Equity or stock in a company is the most valuable asset in a startup. You make great personal and financial sacrifices to build your company for many reasons, with one being the financial reward. As many have seen in media, ensuring clear ownership amounts from the very beginning are much easier than negotiating down the road as the company grows and achieves greater success.

Investment

When an investor decides to invest in your company they provide you a document called a Term Sheet. A whole section can be dedicated to just this section, but here are some of the key points where you can dig into more detail. The Term Sheet does describe the terms of the deal, the most important considerations are:

Valuation of the company - how much your company is worth. The agreed upon valuation of your company determines the investors ownership percentage ($ invested/company value = their ownership percentage).

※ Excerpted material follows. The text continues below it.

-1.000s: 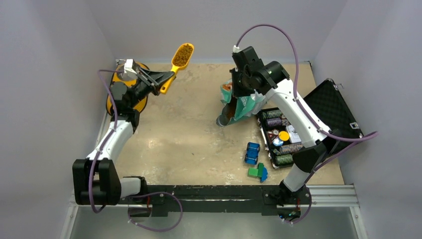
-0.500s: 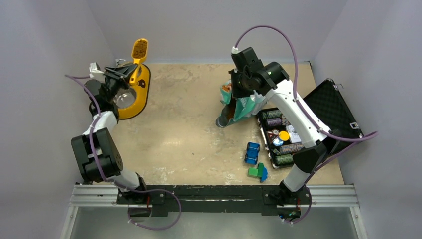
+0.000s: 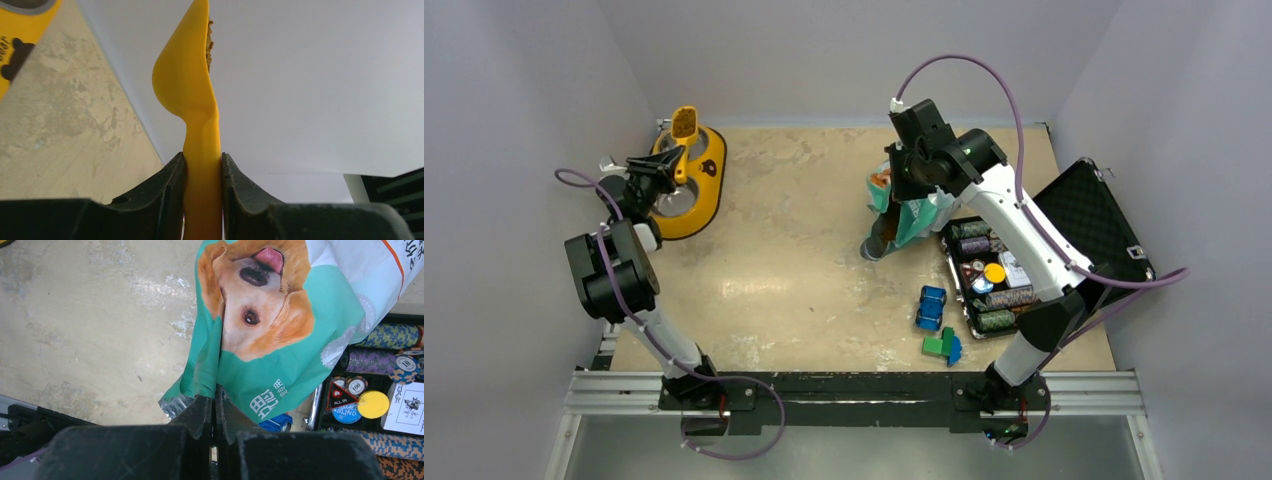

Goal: Serve the pet food

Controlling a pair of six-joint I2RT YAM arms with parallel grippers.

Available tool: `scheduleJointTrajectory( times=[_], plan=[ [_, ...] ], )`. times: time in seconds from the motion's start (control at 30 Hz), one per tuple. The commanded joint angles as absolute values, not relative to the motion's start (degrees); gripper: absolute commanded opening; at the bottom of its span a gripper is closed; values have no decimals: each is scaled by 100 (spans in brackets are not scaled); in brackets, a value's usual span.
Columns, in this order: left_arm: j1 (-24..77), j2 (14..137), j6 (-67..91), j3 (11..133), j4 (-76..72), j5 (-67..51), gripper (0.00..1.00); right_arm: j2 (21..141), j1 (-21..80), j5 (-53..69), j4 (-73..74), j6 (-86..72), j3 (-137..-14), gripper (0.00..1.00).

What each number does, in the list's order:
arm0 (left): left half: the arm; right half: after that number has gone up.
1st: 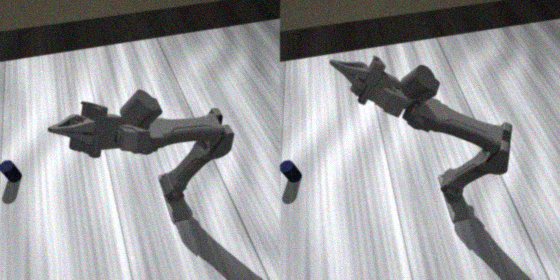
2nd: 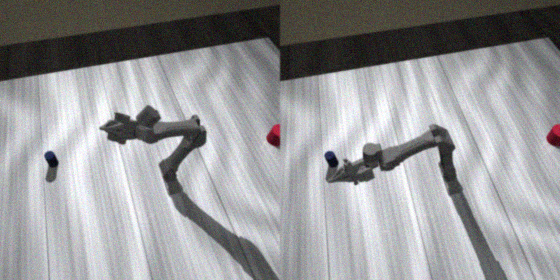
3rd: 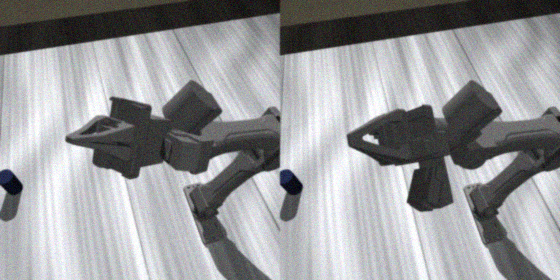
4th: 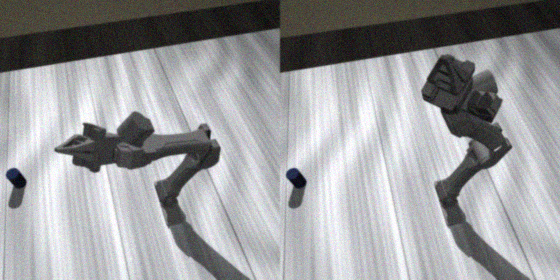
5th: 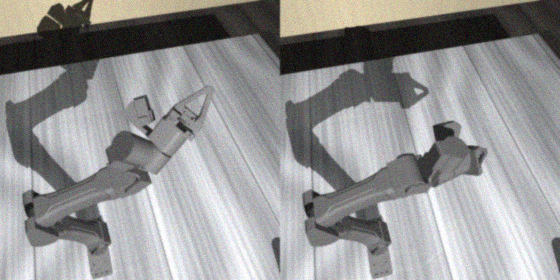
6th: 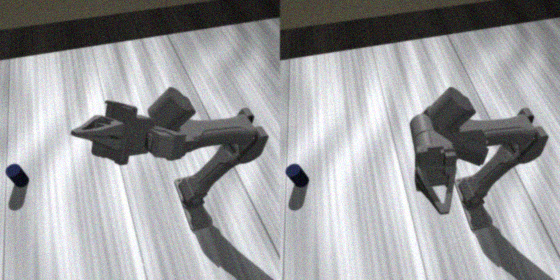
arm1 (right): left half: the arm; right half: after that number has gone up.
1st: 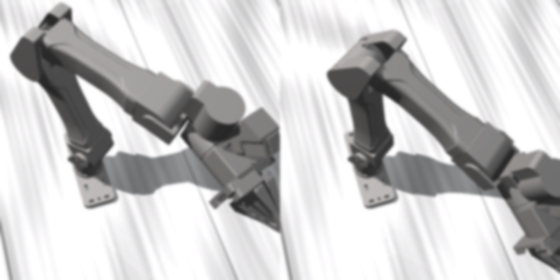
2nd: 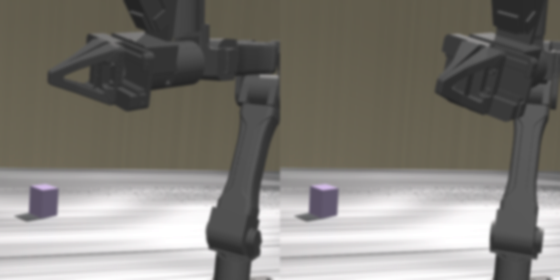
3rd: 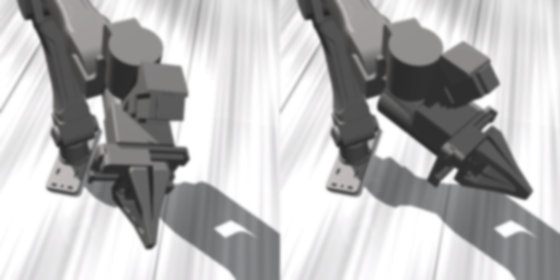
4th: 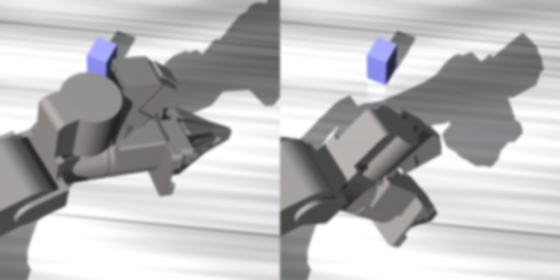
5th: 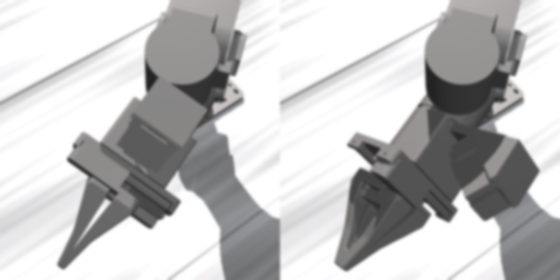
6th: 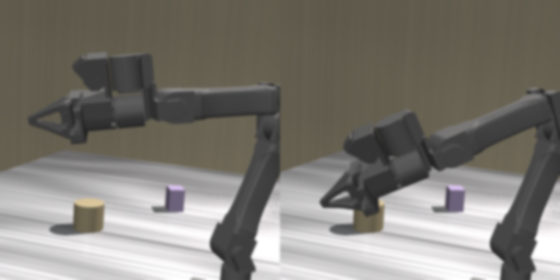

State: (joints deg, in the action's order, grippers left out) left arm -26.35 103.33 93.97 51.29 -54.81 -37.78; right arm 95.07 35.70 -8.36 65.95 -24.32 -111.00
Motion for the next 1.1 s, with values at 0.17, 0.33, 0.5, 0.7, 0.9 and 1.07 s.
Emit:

Convertible Notes - this is the industry standard financing instrument for investing in startups. They’re simple, do not require a lawyer, and are standard documentation that protects both parties. It’s hard to determine value of an early stage company so that’s usually negotiated upon between the founders and the investor. Common valuations for companies from first time founders prior to an accelerator is often between $1 million and $3 million. Anything in that range should be fairly in line.

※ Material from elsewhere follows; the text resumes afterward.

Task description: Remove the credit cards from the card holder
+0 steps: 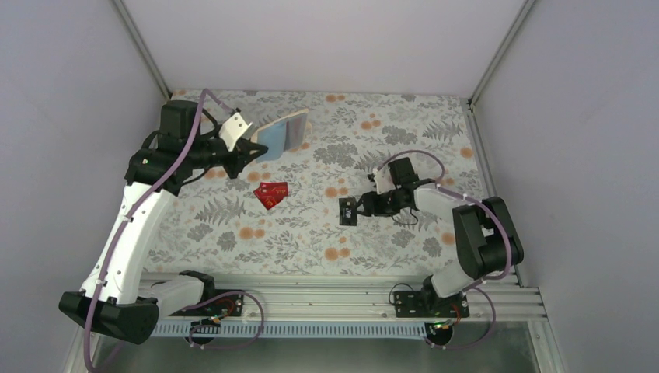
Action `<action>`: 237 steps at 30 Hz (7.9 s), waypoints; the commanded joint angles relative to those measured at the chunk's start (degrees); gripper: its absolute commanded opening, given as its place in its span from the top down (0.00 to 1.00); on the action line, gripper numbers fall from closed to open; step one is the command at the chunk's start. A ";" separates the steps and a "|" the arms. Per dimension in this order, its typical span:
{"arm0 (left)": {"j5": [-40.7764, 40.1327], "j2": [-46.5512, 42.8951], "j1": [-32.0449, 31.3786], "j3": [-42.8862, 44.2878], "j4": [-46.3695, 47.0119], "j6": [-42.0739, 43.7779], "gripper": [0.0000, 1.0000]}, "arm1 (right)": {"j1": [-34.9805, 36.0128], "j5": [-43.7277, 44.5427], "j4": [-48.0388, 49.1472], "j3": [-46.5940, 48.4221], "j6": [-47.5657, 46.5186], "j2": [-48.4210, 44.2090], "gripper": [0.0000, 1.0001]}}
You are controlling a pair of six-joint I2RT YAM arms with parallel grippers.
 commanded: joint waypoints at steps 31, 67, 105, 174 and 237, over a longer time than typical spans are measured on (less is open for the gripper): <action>37.16 -1.39 0.16 4.96 -17.88 22.73 0.98 | 18.13 3.12 17.98 17.56 -6.78 -33.07 0.15; 28.40 -0.40 0.16 1.77 -8.70 11.43 0.98 | 26.64 -10.57 21.41 24.42 -8.76 -21.48 0.45; 12.71 1.07 -0.87 -0.51 -0.45 3.40 0.83 | 32.64 -2.26 15.59 32.81 -1.99 -15.77 0.95; 20.82 2.81 -2.64 4.80 0.50 -1.56 0.57 | 22.69 -2.00 9.71 29.45 -2.00 -19.13 0.96; 24.95 7.32 -1.04 12.68 -6.35 2.59 0.98 | 16.51 -13.01 13.59 30.62 -6.42 -15.73 0.84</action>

There are several standard templates for Convertible Bonds, they are essentially debt that converts into equity. Make sure to find one of the industry standard notes as those have built-in protections in place for both the founders and investors.

Key attributes to negotiate in convertible notes:

  • Liquidation Preference - anything other than 1x is of great concern and you should ask your lawyer.
  • Cap - the implied valuation of your company (how much your company is worth)
  • Discount - standard at 20%
  • Pro rata rights - the investors in this round have the right to invest again at the next round

Vesting

After you agree upon how much equity of the company you will own, you don’t get all your stock right away. You earn that stock over the time, that protects the company in the event a founder leaves early. Vesting schedule is the timeline where you earn the agreed-upon amount of stock you own in the company. For example, if you agree with the founders that you own 8% of the company with a 4-year vesting schedule, then you will earn 2% of the company every year for 4 years.

Cliff - A cliff means that if you do not stay at the company for a minimum amount of time then you forfeit all your stock. The standard term for a cliff is 1-year, meaning if you leave the company before working there one year you will forfeit all your stock. For example, if you have 8% of the company with a 4-year vesting schedule and 1-year cliff, you lose all 8% if you leave in under one year.